«Se state guardando questo (video), significa che al Jazeera è stata messa al bando in Israele». Iniziava così, domenica scorsa, il messaggio pre-registrato dell’emittente qatariota affidato al volto e alla voce del corrispondente a Gerusalemme, Imran Khan.

POCHE ORE prima il governo israeliano aveva votato all’unanimità per la messa al bando (in quanto «minaccia alla sicurezza nazionale»); poche ore dopo il ministro delle comunicazioni Shlomo Karhi festeggiava su Twitter il raid della polizia e le confische di equipaggiamento (compresi computer e telefoni) dagli uffici della tv, all’Ambassador Hotel di Gerusalemme est.
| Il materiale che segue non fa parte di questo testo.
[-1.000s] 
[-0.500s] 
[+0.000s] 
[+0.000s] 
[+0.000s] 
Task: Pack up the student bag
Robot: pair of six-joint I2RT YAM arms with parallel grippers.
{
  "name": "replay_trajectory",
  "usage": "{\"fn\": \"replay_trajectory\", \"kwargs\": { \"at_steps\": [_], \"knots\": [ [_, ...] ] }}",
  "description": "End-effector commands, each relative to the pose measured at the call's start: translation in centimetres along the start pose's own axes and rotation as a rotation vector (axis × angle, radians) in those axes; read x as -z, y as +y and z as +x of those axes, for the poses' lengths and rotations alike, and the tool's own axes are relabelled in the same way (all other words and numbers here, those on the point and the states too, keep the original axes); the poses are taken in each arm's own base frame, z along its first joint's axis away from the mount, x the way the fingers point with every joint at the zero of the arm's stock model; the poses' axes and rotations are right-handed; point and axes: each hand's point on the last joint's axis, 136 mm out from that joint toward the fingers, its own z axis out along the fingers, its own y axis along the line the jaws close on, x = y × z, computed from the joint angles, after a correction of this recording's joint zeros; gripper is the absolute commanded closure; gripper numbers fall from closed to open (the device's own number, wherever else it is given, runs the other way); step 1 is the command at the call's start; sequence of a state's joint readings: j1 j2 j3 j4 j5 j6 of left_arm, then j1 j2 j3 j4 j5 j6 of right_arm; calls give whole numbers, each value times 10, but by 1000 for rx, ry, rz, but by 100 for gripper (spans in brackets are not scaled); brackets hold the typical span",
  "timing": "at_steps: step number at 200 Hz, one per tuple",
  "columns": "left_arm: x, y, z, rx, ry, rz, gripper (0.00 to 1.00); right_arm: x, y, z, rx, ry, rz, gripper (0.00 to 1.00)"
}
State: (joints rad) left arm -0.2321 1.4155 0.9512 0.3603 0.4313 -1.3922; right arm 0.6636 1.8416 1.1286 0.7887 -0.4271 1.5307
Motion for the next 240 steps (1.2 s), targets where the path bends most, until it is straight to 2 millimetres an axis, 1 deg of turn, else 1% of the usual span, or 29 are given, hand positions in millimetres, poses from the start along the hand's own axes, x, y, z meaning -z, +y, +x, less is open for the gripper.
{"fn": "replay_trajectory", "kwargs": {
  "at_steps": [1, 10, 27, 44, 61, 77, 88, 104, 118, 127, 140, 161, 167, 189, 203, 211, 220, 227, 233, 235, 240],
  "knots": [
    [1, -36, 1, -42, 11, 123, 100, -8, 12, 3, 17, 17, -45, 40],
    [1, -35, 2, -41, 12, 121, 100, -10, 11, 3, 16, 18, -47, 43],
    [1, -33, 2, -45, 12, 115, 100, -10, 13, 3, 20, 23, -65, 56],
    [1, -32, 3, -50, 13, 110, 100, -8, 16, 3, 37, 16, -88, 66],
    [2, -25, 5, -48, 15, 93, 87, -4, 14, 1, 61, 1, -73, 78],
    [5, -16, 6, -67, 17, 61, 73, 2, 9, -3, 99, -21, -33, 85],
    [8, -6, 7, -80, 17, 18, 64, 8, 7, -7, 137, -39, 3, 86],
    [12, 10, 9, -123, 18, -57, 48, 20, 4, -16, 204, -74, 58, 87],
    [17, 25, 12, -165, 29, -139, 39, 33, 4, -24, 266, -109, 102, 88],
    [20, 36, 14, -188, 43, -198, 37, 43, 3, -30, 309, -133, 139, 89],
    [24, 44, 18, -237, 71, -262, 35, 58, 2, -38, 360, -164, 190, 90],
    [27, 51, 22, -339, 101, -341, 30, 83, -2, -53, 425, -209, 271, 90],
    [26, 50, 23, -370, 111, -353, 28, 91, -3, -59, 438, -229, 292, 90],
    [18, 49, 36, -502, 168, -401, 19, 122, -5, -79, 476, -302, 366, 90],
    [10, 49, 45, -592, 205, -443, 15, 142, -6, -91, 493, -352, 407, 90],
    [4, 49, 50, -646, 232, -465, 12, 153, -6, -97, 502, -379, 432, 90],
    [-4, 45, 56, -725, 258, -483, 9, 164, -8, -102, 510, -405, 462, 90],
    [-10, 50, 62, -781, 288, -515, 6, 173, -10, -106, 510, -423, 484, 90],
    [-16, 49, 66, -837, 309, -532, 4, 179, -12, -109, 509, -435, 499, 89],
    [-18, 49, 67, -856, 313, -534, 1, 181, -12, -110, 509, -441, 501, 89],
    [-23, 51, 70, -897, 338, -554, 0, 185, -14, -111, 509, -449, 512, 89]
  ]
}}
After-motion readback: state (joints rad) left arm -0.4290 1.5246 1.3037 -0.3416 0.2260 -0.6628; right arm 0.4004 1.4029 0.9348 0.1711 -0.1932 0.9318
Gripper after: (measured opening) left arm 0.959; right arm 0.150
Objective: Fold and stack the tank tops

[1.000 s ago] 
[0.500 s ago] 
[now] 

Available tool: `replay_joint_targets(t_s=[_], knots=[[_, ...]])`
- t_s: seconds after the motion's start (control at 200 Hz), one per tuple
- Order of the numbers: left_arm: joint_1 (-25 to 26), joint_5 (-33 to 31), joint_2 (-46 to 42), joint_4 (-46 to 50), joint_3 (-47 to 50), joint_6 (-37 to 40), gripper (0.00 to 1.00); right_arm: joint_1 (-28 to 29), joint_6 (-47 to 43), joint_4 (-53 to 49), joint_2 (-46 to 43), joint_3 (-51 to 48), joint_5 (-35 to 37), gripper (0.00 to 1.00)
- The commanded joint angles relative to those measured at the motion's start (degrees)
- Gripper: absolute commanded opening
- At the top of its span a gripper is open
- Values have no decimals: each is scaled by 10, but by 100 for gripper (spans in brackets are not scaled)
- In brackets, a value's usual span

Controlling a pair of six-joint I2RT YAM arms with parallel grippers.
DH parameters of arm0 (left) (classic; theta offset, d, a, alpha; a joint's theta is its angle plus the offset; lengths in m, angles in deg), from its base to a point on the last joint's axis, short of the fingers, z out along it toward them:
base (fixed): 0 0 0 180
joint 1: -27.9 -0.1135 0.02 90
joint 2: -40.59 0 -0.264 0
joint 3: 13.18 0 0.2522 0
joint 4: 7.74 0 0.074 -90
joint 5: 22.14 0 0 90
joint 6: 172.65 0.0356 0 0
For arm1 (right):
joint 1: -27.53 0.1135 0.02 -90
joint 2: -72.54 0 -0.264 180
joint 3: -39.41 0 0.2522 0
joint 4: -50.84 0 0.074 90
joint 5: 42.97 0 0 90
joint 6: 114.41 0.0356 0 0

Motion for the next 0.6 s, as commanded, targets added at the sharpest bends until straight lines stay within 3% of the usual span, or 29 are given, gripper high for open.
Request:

Buio per 45 giorni, rinnovabili senza scadenza. Tel Aviv si unisce ai paesi arabi autoritari che hanno chiuso con la forza al Jazeera, come l’Egitto o gli Emirati. Vero è che il divieto è aggirabilissimo, dalle piattaforme social o con un uso accorto della rete Vpn. Lo sanno bene gli iraniani, il nemico numero uno secondo Israele i cui metodi però, a quanto pare, piacciono.

Il punto è un altro: al Jazeera non potrà più lavorare da Israele (e da Gerusalemme est occupata; può lavorare in Cisgiordania ma, in quanto territorio occupato, è raggiungibile solo da confini controllati da Israele). Non potrà avere un ufficio, degli inviati, una copertura. Quella che ha garantito per sette mesi da Gaza, nonostante gli omicidi mirati dei propri corrispondenti, e che ha garantito nei due decenni passati nelle più terribili guerre, dall’Iraq all’Afghanistan.
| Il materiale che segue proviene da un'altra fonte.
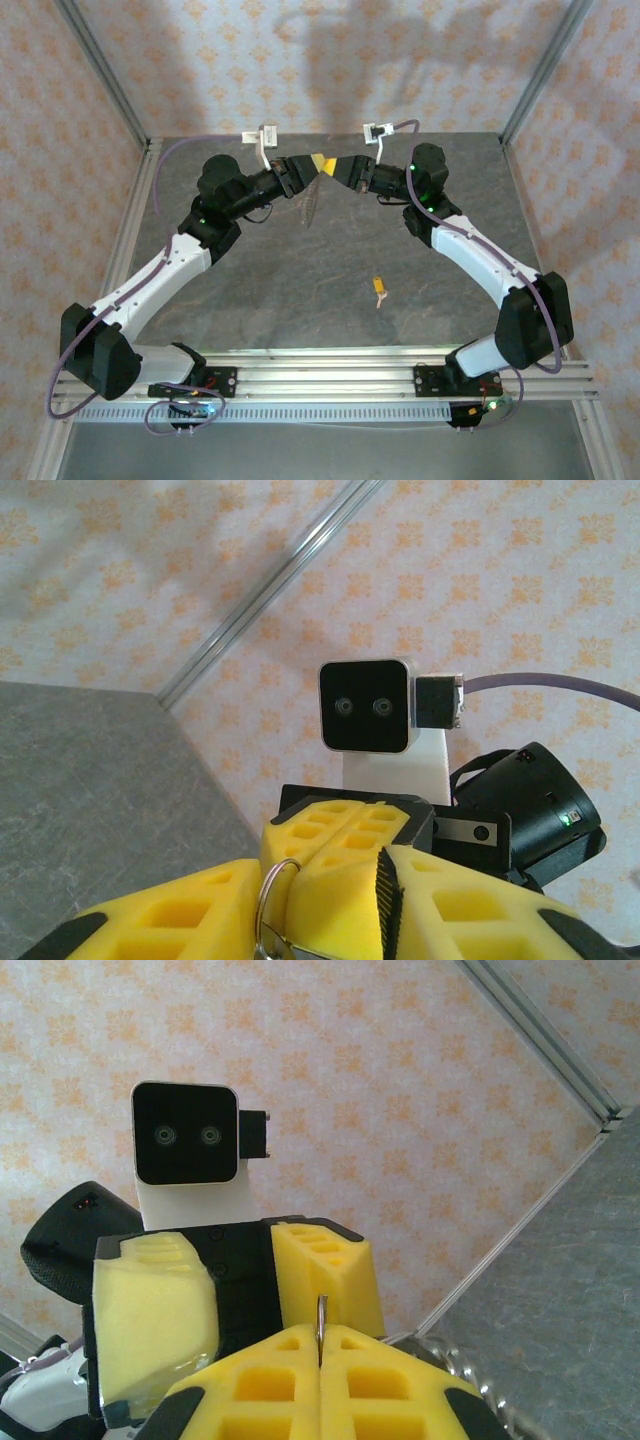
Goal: Put the keys on the keyring
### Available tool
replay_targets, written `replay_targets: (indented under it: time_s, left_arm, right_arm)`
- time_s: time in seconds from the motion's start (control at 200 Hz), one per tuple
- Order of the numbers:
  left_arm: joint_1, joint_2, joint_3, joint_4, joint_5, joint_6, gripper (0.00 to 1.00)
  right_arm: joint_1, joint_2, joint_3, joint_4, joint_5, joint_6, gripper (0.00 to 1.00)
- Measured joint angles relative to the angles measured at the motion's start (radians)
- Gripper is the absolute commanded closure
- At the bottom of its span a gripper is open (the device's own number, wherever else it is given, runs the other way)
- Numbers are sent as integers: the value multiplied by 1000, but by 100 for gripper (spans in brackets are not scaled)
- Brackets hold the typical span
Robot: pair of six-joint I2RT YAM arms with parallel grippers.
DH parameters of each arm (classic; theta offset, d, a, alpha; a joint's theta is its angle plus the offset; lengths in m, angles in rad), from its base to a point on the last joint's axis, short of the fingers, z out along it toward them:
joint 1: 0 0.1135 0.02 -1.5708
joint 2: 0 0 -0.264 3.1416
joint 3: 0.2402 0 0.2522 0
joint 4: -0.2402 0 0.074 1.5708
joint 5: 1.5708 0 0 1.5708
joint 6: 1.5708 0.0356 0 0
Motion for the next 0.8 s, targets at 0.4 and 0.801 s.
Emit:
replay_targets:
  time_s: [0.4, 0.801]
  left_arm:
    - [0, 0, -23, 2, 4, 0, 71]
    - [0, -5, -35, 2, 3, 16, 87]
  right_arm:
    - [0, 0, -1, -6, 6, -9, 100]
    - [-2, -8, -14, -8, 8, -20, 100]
PER ISRAELE, però, è un megafono di Hamas e pure del Qatar, anche se con il Qatar Tel Aviv parla, comunica e negozia. Le condanne alla messa al bando sono giunte da ovunque: dalla Foreign Press Association che parla di «regime autoritario» alle Nazioni unite che chiedono un passo indietro perché i media liberi sono «essenziali alla trasparenza e all’obbligo di rispondere delle proprie responsabilità».

Soprattutto perché a Gaza di giornalisti internazionali Israele non ne ha fatto entrare nemmeno uno. Ma le critiche arrivano anche dall’interno.

Su Haaretz Zvi Bar’el ha scritto di una mossa controproducente che peggiora ancora l’immagine che di Israele il mondo si sta facendo. Ha aggiunto che il problema per Netanyahu resta: «Al Jazeera non ha bisogno di uffici a Tel Aviv o a Ramallah per continuare a mostrare al mondo la distruzione, la morte e la fame di Gaza».